A framework for the development of Brighton and Hove for the next ten years is already released by Brighton and Hove City Council.
The 224-page strategic plan points out where new housing and offices will be constructed as well as council guidelines on student housing, shared accommodation, and housing for elderly people.
It includes dozens of management processes to help councils and administrators as they evaluate planning proposals.
Councilors approved the blueprint labeled as the City Plan Part Two just so the public could be notified and consulted before the proposal is sent to the government.
The proposal is part of the Brighton and Hove development program and the planning permission must be reviewed under the provisions of the National Planning Framework implemented in March 2016, the City City Plan Part One, and the other provisions introduced since 2005, including regulations on the usage of public land, public transport, and public services.
The areas of policy cover employment space, architecture, and heritage, transportation, and energy.
It also includes guidelines designed to boost jobs and homes whilst still preserving the environment.
City Plan Part Two
The City Plan Part Two is meant to preserve the area surrounding the city centre and even the southeast corner of the city centre and specifies areas to develop.
This is the product of consultation between developers, business operators, community members, and neighborhood organizations.
The council aims to revamp the western portion of Hove station with plans to develop over 200 flats on Ellen Street.
The council’s planning board has also accepted the creation of a new office complex on the former site of the Royal Mail headquarters, despite resistance from the residents.
A proposal for a two-storey building on the corner of Ellen & St Mary’s Street has been authorized by the commission.
Most Controversial Choices
The most controversial plans are for locations on Brighton and Hove ‘s urban fringe in which over 900 houses will be constructed on 16 locations on or near the edge of the Downs.

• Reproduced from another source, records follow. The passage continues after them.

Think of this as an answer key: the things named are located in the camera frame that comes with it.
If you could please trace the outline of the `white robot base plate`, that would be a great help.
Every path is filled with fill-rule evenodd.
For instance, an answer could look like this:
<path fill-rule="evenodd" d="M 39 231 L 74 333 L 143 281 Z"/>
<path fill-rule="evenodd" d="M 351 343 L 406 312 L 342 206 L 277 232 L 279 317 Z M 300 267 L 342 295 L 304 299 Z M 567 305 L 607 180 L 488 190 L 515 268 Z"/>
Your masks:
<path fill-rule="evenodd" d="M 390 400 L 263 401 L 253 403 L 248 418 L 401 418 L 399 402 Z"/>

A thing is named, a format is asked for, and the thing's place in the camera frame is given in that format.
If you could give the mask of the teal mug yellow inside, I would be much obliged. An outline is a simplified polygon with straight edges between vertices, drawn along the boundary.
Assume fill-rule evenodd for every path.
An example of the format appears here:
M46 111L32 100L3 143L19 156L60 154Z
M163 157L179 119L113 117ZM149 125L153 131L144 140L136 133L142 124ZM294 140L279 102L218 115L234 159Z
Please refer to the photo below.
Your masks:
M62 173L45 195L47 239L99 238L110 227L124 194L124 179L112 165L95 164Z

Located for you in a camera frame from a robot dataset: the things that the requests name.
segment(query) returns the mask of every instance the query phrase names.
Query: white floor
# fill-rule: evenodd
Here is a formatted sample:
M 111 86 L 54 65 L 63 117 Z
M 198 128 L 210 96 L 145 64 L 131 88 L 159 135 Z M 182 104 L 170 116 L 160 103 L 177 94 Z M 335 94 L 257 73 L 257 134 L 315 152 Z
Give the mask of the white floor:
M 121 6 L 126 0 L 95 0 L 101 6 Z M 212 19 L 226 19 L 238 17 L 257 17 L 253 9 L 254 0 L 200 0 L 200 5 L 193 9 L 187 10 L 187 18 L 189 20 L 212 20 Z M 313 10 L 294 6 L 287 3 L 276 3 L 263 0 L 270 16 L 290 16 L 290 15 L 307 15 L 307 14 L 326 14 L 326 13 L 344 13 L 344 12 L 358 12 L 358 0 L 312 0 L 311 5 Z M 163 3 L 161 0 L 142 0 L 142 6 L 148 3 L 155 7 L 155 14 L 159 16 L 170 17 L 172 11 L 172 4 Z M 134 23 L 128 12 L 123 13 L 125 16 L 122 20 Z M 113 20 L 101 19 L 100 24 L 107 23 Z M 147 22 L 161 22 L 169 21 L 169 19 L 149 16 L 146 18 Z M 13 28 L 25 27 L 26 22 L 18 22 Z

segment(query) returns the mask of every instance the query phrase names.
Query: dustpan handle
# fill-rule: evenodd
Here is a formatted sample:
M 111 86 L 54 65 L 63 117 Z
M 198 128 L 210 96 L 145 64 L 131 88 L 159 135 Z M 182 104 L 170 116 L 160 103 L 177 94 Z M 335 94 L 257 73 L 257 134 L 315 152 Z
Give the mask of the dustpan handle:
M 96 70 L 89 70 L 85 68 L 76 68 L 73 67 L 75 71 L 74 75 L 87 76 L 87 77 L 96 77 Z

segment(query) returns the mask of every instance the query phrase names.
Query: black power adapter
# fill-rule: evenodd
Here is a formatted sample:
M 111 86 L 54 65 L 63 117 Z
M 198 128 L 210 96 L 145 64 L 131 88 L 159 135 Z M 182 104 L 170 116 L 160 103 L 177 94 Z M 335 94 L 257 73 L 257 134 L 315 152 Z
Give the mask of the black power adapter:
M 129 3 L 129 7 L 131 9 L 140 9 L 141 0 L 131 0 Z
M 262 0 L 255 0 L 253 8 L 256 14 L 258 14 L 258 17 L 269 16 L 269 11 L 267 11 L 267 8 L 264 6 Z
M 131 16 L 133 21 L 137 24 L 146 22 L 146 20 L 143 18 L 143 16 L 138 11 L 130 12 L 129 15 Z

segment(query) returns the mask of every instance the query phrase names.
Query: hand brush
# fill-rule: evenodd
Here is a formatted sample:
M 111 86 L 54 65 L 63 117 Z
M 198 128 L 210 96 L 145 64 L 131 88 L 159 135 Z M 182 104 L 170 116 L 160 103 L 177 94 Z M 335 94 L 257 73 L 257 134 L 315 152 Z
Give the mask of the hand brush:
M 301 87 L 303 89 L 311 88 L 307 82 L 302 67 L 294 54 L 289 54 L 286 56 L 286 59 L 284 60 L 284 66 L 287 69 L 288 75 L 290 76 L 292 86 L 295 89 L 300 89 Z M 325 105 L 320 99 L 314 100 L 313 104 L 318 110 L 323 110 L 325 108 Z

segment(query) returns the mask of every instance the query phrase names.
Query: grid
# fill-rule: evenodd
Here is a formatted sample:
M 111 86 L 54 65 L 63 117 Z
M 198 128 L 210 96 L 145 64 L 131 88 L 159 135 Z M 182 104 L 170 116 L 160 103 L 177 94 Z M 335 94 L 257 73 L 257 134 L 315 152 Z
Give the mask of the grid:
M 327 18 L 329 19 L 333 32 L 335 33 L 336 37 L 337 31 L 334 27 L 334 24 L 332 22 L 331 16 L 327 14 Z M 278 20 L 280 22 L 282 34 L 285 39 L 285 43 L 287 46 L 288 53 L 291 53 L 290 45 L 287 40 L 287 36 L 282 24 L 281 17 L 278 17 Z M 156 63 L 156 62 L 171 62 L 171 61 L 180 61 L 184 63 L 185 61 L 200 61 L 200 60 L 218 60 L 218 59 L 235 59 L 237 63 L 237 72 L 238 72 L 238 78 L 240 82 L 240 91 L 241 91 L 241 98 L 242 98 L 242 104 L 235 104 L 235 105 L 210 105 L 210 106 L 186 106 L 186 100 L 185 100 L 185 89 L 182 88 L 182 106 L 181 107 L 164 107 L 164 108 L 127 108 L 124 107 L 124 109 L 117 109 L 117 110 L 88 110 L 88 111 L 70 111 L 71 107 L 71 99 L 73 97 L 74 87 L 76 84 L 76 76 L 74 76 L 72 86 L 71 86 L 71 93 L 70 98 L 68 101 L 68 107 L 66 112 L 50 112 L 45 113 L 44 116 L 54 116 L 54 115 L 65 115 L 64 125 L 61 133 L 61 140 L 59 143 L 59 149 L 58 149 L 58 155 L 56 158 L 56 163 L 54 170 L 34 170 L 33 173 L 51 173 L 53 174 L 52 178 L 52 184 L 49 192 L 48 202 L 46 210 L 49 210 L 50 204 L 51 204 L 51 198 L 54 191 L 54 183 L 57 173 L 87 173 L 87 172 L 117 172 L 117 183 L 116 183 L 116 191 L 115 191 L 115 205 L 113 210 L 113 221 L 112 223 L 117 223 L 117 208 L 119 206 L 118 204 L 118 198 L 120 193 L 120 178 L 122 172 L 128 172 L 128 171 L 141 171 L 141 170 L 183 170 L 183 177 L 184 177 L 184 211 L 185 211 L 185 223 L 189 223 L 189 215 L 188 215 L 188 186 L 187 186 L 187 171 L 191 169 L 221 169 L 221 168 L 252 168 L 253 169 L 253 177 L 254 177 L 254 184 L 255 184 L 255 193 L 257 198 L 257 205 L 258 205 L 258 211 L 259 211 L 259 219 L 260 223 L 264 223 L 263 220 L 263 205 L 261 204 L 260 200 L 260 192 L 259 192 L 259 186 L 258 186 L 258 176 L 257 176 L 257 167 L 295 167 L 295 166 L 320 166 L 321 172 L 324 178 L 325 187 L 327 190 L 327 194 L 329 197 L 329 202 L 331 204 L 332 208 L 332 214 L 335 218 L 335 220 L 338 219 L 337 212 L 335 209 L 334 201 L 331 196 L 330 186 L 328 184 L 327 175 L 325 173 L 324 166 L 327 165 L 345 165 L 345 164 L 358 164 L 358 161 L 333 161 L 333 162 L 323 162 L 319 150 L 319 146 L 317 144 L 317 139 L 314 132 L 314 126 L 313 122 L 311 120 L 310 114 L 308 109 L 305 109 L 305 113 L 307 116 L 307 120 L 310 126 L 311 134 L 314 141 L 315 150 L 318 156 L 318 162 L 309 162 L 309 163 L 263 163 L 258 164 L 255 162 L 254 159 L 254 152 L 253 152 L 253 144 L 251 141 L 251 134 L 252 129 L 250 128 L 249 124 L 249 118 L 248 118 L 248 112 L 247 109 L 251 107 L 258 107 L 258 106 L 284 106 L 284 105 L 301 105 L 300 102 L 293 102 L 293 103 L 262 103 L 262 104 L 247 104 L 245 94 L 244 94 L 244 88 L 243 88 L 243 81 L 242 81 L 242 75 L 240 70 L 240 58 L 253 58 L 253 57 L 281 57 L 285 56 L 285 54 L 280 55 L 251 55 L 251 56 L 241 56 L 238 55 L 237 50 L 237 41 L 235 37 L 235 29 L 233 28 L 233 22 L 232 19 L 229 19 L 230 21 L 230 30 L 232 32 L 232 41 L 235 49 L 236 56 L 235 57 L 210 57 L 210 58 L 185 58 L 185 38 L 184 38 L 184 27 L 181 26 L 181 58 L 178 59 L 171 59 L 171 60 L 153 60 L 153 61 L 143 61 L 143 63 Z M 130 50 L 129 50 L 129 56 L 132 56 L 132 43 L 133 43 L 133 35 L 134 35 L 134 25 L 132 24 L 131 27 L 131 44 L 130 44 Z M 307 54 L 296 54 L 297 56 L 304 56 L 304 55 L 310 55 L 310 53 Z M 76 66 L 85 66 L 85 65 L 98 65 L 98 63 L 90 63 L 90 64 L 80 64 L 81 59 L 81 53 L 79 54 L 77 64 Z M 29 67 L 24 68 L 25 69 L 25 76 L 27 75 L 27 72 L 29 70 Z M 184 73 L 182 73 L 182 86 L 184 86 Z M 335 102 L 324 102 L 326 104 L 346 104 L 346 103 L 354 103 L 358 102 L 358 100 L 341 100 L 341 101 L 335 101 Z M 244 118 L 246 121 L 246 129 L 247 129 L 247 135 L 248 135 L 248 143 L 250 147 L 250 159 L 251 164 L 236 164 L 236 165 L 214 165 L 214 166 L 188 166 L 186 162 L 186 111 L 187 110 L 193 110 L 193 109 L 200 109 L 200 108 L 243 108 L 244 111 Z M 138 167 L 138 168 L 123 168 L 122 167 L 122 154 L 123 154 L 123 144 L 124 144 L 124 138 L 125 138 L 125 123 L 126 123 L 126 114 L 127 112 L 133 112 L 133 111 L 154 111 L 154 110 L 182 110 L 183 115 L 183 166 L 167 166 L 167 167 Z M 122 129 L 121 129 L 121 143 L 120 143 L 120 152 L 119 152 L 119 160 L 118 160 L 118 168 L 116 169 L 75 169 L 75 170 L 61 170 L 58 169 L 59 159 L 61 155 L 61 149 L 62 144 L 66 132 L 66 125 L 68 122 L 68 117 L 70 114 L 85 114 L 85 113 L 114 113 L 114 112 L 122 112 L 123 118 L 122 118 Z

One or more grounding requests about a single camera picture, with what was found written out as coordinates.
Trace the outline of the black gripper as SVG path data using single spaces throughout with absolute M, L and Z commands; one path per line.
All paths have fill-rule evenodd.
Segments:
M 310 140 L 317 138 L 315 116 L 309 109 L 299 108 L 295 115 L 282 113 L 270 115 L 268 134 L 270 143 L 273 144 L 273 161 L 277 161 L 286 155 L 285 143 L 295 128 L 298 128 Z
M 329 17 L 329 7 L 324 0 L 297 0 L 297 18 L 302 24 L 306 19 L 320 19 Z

This includes the joint project sites where the council plans to create lots of new homes in collaboration with Hyde housing association. The joint project ‘s plans in Whitehawk and Coldean faced criticism and triggered protests.
Labour and Greens immediately started criticizing the Conservatives councilors for speaking openly about preserving open spaces without pushing ineffective changes to the proposal or convincing the government to reform the legislation.
Seven strategic sites
The 10-year plan outlines seven strategic locations which include the Brighton General Hospital in Elm Grove, the engineering warehouse in New England Road, property in Lyon Close, Hove, as well as the Sackville Trading Estate and coal yard in Hove, in which more than 800 housing units are being provided planning permission.
The project entails a wellness centre at the Brighton General Hospital site including at least 200 houses while preserving the historic grade II listed workhouse structure.
The plan also involves 39 brownfield land which is projected to provide a minimum of 1,570 new housing units as well as new investment opportunities.
The plan is designed to deal with the challenges of housing an aging society plus the need for more affordable homes for families or individuals who are downsizing.
A relevant finding of the Older People’s Housing Needs Assessment is that there has to be a broader range of housing and accommodation services for elderly people.
Richard Bickers, the chairperson of the Friends of Whitehawk Hill, decided to call on the council to consider removing the conservation area from the list of future housing sites.
It includes the former Royal Oak Hotel’s site, where lots of new residences are to be constructed.
He stated: ‘It cuts through the core of the traditional landscape structures and ecosystems that exist in this area of Whitehawk Hill, highlighting natural soil variations and part of a biodiversity reserve.
The report also notes that two or three-bedroom detached family homes are the most appropriate form of housing, and then it emphasizes the need for more student housing and also more affordable homes for young adults.
Locations are proposed for student accommodation at the Lewes Road bus depot, the old Co-op and Boots premises in London Road, and a place behind the houses in Hollingdean Road.
Brighton ‘s two academic institutions, the University of Brighton and the University of Sussex, have always been considered as major assets that are extremely important to the city ‘s economy. These universities also significantly contribute to the city’s economic and cultural life as well as its optimistic national and international public image.